Shion smiled at him gently, sat up, and reached out to cup his cheek. Opposite longings crashed inside of Nezumi at the touch: to run from it, and to lean further into it. He did neither, only stared at Shion, paralyzed.

 

“Methinks your mind is addled by sleep,” Shion said, shaking his head. Petals drifted from his crown, but instead of falling, they took wing like butterflies, fluttered around the hovering lights. “You have nothing to be sorry for, sweet, so long as you keep your promise.” His long fingers trailed down Nezumi’s cheek, traced his lips.

 

“My promise? Reunion?”

 

Once again, Shion looked puzzled. “Reunion, when there has been no union? Guess again, if you would still have me as yours.”

 

“Have you…as mine?” Nezumi stammered. What _was_ this?

 

Shion’s coy smile turned to a pout, and damn, his lips were almost more than Nezumi could resist. “Forgotten so soon, my wanton Puck? Very well, perhaps this will serve to remind you.” Shion leaned forward, closing the space between them, and kissed him.

 

For a moment Nezumi panicked, tried to pull away. But the truth was, he had hungered for this, because Shion had given him both his first kiss and his last.
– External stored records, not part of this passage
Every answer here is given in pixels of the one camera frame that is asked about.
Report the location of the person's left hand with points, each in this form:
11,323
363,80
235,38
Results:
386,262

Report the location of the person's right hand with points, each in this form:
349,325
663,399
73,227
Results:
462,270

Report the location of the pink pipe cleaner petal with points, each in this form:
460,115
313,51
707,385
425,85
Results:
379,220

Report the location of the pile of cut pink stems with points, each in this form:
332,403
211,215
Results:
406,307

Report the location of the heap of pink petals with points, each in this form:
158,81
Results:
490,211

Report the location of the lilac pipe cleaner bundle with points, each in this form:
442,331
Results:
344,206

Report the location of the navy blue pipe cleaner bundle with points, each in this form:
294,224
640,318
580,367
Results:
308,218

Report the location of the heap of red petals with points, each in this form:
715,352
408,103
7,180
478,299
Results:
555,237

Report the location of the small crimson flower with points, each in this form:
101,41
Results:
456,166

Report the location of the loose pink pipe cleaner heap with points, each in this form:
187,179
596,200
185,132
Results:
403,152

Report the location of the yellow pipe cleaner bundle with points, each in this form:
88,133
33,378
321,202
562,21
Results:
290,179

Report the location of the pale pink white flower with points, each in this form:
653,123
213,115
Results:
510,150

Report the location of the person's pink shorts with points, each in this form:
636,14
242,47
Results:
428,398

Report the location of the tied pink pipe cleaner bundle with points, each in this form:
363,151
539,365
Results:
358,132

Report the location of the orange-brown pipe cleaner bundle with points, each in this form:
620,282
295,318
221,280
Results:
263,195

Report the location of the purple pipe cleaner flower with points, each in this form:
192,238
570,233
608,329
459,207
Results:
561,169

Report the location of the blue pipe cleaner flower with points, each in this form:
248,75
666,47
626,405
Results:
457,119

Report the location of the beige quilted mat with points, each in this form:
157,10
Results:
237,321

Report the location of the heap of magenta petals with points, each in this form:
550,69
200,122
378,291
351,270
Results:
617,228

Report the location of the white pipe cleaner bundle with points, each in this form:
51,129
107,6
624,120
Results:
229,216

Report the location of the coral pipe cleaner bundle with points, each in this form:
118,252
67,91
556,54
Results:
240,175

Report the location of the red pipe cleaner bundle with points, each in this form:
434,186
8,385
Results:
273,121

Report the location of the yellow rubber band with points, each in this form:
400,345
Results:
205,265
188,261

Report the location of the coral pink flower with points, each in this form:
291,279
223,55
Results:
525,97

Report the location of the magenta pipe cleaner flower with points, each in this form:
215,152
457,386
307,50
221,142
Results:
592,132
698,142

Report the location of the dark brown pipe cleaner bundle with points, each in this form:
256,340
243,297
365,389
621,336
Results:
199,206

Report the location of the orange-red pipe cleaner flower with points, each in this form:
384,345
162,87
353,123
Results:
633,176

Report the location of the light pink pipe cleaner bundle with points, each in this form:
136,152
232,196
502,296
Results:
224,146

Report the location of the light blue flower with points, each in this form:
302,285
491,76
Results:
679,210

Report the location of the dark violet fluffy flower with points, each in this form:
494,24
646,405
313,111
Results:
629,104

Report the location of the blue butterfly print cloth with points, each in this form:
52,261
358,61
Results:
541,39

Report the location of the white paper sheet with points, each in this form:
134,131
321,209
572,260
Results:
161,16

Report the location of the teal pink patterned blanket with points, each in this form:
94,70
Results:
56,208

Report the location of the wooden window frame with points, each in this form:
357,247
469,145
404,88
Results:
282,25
Not his actual first, of course, but the first that had mattered; and though he’d had his share of lovers since leaving No. 6, he hadn’t kissed any of them. The very thought of it had sickened him, and now he knew why. It would have been a desecration, a betrayal, because deep down he had known that this moment would come, and that it would be exactly this gut-wrenchingly perfect.

 

Just as he gave in and opened to him though, Shion broke away. “What’s wrong?” Nezumi asked, trying to hide his disappointment.

 

Shion quirked an eyebrow. “If you do not know, then I cannot stay.” He stood, backed away, the silver gown rippling around him like water, petals from his crown drifting on the rising breeze. The hovering lights followed him. Alarm clutched at Nezumi’s throat as he realized that Shion truly meant to leave. He couldn’t face that loneliness again, having felt the alternative.

 

His heart was stuttering; there were tears in his eyes. “Please don’t go! What can I do to make you stay?”

 

Shion smiled at him sadly. “That, my wanderer, is for _you_ to answer.”

 

Nezumi stood up and reached for Shion, but he was growing indistinct. Nezumi grasped at a drift of gown, but his hand closed on nothing. Shion was gone, as if he’d never been.

 

“ _Shiiiooon!”_ he wailed, but there was no answer, only the wind in the trees. He tried to scream for him again, but all that emerged was a choked sob.

 

*

 

Nezumi started awake to hazy afternoon light, his heart pounding, tears on his cheeks and his shawl wet where his head had rested on it. _A dream?_ It had been a damned _dream?_ He laughed bitterly at himself. Of course. What else could it possibly have been?

 

He scrubbed the tears away angrily, grabbed his script and then froze, every nerve firing with his old survival instinct. Something was rustling in the undergrowth nearby, something big. He was reaching for the knife in his boot when it emerged from the trees. All Nezumi could do then was gape. _Had_ he been dreaming? Was he still?

 

No. The sticky dampness on his face, the prickle of grass beneath his hands, the tickle of leaves behind him were all too annoying to be anything but real, which meant that the man standing before him was real, too. A man in jeans and hiking boots and a familiar white button-down rather than a drift of gossamer fabric. He shouldered a large red backpack and held a rolled map. His clothes were dusty, his face exhausted, but his violet eyes were soft and wide and exactly as beautiful as Nezumi remembered. Nezumi couldn’t help wondering how he measured up against Shion’s memory of him.

 

“Shion?” he said.

 

“Nezumi? Why were you calling me? How did you know I was here?”

 

“I didn’t…” He shook his head, trying to clear it. “Why _are_ you here?”

 

Shion shrugged. “When you left, you said ‘reunion will come.’ But you never said when, or where, or how. It’s been four years, just like the first time, and so it seemed like the _right_ time.”

 

“But how did you know where to find me?” Nezumi asked, his mind and heart a tangle of conflicting emotions.

 

Shion smiled. “I’ve always known where you were.”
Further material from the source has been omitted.